As an experiment, I tried converting some of the DOS folders to ISO files and using them to install software directly, as if they were floppies.  This didn’t work, because the installers require the disk to be mounted on drive A.  Obviously I wouldn’t be able to just change the extension, because it would still have the ISO-9660 filesystem, rather than the FAT filesystem, and it wouldn’t be recognized as a floppy.

Yeah, I kinda figured that wouldn’t work.

I’ve also tried using some software and games in VMs that I’m running on live ISOs, but there were some problems.  First, VirtualBox only allows for one optical drive.  You can work around this limitation by adding a USB drive and telling the VM to treat it as an optical drive, but when I did this, the VM tried to boot from the wrong ISO.  Maybe I should select the “Live CD/DVD” option.

Homebrew – “the missing package manager for OS X”

I made a pretty neat discovery recently. There’s this package manager for Mac OS X called Homebrew that allows you to install Unix packages from the command line, using the brew command. It’s patched together from Ruby scripts and shell scripts and uses git as a backend. You can install it on Mac OS X using the following command:

/usr/bin/ruby -e "$(curl -fsSL https://raw.githubusercontent.com/Homebrew/install/master/install)"

This is much better than using apt-get in Mac OS X (now no longer an option), where it would barf because I didn’t have the XCode command line tools, but it would provide no indication of how to get said tools. That script installs the XCode tools automatically if they’re not there. It’s also better than manually compiling code from source, which can be a major pain the ass, especially when you run into dependency issues (which is more often than not the case).

Homebrew is very similar to apt-get in its command structure. For example, here is how you install a package:

brew install lynx

There are several other Homebrew commands worth remembering. For example:

brew edit lynx

This opens the source code for the installer script for the package in the default text editor.

Also:

  • remove – uninstalls a package
  • list – lists installed packages
  • search – lists currently available packages
  • update – updates a package

All of these have the same command structure: brew <command> <package>.

I’ve installed several packages so far.
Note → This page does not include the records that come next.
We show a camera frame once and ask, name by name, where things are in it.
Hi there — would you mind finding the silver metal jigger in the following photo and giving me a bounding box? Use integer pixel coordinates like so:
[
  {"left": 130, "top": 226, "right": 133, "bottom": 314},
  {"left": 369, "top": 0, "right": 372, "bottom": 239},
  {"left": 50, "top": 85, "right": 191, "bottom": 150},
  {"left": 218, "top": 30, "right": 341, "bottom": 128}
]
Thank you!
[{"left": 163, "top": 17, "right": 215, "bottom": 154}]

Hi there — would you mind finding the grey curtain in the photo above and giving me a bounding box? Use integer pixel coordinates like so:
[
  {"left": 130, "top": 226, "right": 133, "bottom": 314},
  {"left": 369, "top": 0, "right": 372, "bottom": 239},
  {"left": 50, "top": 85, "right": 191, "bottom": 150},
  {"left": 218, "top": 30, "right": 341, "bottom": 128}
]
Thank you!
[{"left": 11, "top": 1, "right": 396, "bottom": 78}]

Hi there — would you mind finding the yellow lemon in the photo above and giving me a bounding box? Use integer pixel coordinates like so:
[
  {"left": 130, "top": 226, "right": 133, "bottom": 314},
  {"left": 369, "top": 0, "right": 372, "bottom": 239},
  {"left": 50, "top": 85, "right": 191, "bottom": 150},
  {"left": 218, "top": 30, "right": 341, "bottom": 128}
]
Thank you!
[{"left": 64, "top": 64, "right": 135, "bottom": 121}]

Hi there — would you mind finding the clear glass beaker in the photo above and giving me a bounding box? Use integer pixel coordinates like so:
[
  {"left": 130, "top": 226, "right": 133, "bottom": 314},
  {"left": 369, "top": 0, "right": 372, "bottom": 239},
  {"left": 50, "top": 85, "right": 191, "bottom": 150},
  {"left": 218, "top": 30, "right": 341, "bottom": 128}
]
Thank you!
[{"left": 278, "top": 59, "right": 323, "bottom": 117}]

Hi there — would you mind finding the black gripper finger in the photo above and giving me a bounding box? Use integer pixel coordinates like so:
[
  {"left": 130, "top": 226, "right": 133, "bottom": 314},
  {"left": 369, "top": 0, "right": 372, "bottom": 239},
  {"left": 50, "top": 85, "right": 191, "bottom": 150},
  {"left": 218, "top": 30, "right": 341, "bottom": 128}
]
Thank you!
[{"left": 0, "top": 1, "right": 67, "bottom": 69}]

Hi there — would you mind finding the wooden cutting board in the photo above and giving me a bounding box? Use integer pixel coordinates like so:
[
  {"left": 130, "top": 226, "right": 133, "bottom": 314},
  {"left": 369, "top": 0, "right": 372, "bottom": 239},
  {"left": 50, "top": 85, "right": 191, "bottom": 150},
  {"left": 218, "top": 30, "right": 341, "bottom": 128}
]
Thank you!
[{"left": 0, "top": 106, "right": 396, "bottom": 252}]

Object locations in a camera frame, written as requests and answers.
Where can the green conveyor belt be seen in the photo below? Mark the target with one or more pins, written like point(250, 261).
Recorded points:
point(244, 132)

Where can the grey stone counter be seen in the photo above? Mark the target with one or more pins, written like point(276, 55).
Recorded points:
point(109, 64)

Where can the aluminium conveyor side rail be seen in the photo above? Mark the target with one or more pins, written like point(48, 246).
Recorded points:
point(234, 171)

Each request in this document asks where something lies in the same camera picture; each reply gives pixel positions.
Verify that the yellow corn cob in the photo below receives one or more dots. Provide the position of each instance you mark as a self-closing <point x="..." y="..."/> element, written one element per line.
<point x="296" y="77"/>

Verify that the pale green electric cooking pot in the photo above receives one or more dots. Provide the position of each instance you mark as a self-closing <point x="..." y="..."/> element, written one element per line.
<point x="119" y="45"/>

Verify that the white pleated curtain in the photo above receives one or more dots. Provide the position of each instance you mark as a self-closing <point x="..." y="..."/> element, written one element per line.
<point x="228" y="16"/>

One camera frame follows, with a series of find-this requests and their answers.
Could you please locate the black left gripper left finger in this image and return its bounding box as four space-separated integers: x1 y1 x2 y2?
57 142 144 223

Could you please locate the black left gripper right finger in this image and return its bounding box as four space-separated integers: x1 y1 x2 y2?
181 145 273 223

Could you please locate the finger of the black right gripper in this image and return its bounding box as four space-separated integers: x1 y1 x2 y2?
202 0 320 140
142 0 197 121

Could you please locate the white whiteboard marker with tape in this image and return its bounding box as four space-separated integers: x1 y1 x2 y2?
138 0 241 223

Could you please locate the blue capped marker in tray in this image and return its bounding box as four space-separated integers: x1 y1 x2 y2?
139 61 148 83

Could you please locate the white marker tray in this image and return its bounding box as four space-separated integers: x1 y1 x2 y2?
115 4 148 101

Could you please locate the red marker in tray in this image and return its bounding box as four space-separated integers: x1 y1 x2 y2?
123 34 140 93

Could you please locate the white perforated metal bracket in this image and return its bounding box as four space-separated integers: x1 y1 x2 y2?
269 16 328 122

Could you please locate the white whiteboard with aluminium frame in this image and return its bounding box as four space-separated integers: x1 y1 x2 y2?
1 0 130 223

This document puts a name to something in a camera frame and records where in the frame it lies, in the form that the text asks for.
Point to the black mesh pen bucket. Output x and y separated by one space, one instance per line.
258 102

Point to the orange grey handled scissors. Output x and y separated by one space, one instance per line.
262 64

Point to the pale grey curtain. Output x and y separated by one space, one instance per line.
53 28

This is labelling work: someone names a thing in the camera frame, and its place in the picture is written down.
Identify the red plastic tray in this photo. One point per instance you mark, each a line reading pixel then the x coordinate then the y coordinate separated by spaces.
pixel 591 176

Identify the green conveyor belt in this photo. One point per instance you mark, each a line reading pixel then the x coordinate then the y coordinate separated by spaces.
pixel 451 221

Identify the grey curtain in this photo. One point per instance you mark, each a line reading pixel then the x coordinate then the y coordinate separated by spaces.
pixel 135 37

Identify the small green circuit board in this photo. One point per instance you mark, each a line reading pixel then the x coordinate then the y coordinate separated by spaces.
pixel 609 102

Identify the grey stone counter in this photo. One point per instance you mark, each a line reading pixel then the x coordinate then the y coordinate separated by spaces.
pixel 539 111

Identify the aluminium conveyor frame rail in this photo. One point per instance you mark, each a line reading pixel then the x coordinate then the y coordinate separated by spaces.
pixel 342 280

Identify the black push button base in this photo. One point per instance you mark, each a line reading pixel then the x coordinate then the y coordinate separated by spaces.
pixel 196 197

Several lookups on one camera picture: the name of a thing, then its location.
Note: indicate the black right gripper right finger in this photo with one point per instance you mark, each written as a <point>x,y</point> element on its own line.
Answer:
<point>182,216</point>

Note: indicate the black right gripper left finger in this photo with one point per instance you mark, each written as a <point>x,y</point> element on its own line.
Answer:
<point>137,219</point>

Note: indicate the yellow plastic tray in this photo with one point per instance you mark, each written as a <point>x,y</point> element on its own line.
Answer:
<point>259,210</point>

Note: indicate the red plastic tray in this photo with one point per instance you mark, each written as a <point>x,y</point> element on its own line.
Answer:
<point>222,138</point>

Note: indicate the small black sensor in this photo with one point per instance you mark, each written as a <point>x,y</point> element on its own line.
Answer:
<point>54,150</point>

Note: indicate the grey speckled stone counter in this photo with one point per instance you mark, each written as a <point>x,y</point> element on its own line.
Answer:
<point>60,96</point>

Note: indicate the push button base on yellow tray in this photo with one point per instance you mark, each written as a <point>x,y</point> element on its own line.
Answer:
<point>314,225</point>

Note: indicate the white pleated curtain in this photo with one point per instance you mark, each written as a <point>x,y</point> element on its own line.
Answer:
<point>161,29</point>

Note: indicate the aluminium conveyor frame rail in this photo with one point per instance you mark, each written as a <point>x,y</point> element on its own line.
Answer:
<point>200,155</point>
I will list them here:

  • Lynx – the text-mode browser
  • Snownews – an RSS feed aggregator for the CLI
  • Bitchx – a text-based IRC client
  • NASM – an x86 assembler
  • wget – allows you to download files from the command line
  • CLISP – Command Lisp compiler, interpreter, and REPL

This is an exciting discovery. Now I can use all my favorite Linux software in Mac OS X!